# WHAT THE EXERCISE ASKS
Every line holding the word "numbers" should be copied from the material.

# PROVIDED DATA
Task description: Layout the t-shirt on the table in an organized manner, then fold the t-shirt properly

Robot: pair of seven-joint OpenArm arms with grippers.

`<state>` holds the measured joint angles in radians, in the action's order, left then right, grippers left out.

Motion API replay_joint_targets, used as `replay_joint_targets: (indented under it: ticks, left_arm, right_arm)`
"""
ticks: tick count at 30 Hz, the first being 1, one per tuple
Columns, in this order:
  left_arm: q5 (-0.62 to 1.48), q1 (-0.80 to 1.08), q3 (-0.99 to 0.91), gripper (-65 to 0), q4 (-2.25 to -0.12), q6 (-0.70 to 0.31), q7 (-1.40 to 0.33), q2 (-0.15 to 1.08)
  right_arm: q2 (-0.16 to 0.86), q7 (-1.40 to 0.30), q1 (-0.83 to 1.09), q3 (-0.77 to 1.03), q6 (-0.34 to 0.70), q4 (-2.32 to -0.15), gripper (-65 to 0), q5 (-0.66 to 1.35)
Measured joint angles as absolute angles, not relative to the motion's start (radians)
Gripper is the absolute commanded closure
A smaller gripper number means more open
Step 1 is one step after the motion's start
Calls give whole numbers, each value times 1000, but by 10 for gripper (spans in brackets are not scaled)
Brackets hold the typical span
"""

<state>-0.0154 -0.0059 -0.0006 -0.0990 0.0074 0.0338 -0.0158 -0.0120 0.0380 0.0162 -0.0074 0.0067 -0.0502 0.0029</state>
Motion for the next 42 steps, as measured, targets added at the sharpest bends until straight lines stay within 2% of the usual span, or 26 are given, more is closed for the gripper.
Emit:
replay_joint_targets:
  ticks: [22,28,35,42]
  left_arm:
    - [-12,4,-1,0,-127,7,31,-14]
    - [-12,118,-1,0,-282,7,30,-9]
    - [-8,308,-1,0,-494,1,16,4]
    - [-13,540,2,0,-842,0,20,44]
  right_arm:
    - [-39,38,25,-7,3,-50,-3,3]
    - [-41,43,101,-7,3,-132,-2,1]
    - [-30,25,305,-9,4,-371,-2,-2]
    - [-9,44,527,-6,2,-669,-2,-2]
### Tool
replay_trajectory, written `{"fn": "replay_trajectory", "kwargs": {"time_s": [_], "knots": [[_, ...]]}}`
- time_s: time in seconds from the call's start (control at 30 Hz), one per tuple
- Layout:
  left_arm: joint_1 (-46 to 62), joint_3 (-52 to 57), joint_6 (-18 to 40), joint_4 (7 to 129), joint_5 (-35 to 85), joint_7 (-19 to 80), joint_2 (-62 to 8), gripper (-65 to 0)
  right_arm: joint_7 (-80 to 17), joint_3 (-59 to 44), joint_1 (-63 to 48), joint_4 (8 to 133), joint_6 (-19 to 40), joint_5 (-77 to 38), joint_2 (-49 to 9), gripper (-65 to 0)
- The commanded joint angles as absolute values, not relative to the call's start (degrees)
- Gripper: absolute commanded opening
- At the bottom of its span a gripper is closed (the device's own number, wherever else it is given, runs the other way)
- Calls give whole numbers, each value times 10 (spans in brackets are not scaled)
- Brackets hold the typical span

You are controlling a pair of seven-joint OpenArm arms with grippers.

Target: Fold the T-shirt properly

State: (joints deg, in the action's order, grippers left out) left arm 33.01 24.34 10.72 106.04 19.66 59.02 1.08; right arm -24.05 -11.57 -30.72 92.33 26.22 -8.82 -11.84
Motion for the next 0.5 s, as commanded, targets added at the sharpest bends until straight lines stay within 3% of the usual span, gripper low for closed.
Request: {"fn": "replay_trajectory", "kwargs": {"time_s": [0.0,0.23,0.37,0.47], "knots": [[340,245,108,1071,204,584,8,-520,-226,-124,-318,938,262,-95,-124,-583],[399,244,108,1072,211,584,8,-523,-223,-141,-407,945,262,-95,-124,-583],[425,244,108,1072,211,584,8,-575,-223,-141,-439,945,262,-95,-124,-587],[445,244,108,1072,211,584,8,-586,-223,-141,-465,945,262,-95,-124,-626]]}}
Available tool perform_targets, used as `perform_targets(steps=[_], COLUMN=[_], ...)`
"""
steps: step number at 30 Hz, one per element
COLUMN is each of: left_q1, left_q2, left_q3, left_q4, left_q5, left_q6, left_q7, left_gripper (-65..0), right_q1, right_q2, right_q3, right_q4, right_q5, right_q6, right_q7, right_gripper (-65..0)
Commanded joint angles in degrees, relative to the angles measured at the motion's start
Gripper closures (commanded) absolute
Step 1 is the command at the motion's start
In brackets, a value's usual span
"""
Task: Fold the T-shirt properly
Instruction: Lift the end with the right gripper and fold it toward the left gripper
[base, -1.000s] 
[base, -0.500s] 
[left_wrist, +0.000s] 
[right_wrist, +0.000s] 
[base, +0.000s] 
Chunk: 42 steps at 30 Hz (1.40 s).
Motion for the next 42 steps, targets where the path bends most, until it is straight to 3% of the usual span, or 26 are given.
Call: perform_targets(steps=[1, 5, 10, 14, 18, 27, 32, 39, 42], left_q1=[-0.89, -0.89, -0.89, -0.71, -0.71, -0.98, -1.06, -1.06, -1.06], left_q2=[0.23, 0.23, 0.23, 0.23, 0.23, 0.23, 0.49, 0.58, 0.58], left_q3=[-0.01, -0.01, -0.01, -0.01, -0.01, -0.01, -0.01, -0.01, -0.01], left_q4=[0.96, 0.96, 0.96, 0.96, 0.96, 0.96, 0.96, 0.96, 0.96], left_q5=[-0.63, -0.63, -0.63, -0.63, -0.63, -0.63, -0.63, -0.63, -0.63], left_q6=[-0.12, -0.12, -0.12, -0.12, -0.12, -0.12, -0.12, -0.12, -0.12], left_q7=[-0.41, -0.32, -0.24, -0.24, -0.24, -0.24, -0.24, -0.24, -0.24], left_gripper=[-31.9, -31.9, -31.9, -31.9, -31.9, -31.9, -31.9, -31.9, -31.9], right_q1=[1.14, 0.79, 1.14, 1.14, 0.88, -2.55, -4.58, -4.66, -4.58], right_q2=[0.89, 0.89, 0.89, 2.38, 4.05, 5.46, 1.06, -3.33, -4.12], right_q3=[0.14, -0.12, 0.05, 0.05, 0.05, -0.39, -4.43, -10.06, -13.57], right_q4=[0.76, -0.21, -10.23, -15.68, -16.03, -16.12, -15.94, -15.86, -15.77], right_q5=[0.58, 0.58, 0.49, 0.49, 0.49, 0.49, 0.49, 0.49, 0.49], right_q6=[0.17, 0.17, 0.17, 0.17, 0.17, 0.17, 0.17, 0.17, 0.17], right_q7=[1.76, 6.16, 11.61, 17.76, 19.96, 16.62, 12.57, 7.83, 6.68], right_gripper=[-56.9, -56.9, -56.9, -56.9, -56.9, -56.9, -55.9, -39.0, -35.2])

# ANSWER TO THE PROBLEM
Calls give whole numbers, each value times 1000, but by 10 for gripper (spans in brackets are not scaled)
- Calls give whole numbers, each value times 10 (spans in brackets are not scaled)

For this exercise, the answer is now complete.